Inserting brood frames with foundation into a broodbox
Some of you may be inserting new brood frames with foundation in various manipulations and rescued swarms in particular are very keen to draw comb. So, where to insert. If you are removing some old frames in a normal expanding brood nest, you will usually find on the outside, there are frames of sealed honey, then a frame with some honey and some pollen, then the first frame of brood. This pattern will be repeated on the other side of the brood nest. The best place to put the foundation is between the pollen comb and the first frame of brood, because the bees are already heating this area and you are not splitting the brood nest and forcing the bees to spread their warmth. Warmth is needed for comb drawing as the wax being manipulated has to be kept at quite a high temperature. A slowly expanding nucleus colony should be given one frame of foundation at a time; a rapidly expanding full-size colony can handle two. Once drawn and the queen is laying in the newly drawn comb, the process can be repeated. Throughout the season, identify the most decrepit frames, mark them with a drawing pin and gradually move them towards the sides of the hive.
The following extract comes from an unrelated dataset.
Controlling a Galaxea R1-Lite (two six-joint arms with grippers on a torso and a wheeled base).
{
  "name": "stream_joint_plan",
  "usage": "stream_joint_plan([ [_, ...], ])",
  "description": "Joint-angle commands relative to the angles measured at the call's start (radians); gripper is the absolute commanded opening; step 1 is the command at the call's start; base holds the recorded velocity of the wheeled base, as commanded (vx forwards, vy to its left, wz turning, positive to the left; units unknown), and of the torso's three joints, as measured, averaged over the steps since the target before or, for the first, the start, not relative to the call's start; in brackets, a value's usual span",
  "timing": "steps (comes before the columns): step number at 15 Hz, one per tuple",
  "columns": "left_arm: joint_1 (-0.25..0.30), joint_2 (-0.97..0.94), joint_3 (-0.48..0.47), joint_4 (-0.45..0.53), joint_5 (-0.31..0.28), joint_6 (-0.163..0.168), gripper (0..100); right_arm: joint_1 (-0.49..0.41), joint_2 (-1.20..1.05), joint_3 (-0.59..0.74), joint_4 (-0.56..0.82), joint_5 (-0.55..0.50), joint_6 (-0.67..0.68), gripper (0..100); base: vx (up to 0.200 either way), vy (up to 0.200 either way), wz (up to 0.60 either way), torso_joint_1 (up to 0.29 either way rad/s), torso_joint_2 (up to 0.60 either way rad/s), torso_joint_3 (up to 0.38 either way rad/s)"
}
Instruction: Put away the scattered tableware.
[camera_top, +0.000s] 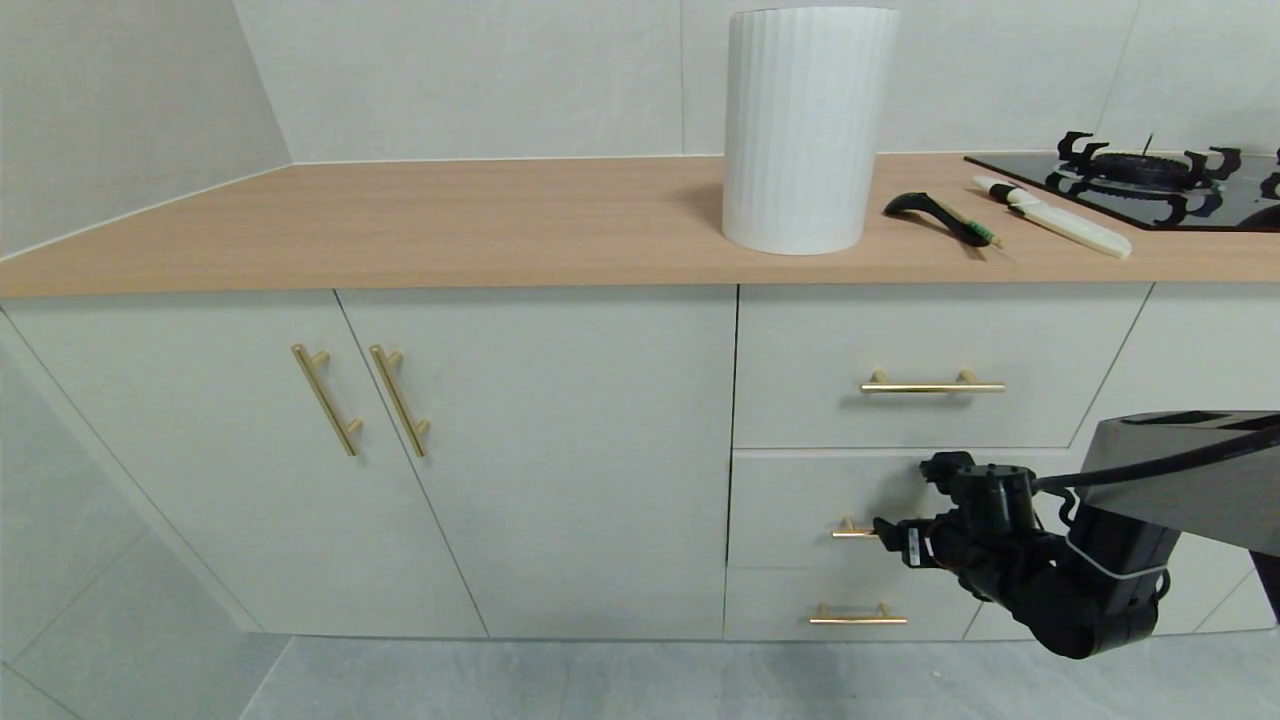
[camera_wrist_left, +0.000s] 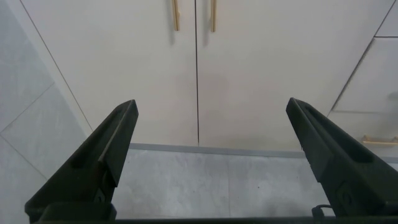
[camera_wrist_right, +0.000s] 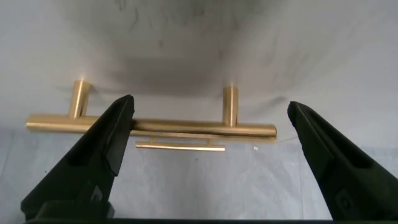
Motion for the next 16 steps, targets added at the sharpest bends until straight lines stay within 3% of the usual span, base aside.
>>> stream_joint_plan([
  [1, 0.0, 0.002, 0.0, 0.0, 0.0, 0.001, 100, 0.002, 0.002, 0.002, 0.003, 0.0, 0.0, 100, 0.0, 0.0, 0.0, 0.0, 0.0, 0.0],
  [6, 0.0, 0.0, 0.0, 0.0, 0.0, 0.001, 100, 0.004, -0.04, 0.035, 0.048, 0.0, -0.033, 100, 0.0, 0.0, 0.0, 0.0, 0.0, 0.0],
  [9, 0.0, 0.0, 0.0, 0.0, 0.001, -0.001, 100, 0.019, -0.166, 0.073, 0.191, 0.002, -0.042, 100, 0.0, 0.0, 0.0, 0.0, 0.0, 0.0],
  [13, 0.0, 0.002, 0.0, 0.0, 0.0, 0.001, 100, 0.067, -0.475, 0.077, 0.565, 0.015, -0.042, 100, 0.0, 0.0, 0.0, 0.0, 0.0, 0.0],
  [16, 0.0, 0.002, 0.0, 0.0, 0.0, 0.001, 100, 0.097, -0.646, 0.053, 0.729, 0.023, -0.04, 100, 0.0, 0.0, 0.0, 0.0, 0.0, 0.0],
])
The following spring, remove them – if they still have honey at that time, break the cappings and the bees should remove it. If you are starting with a new 5-frame nucleus inserted into a full-size brood box, use the above rules of inserting foundation close to the warm brood area. You can restrict the space using dummy boards, but do keep an eye on the colony’s progress and move the dummy boards out ahead of the advancing nest.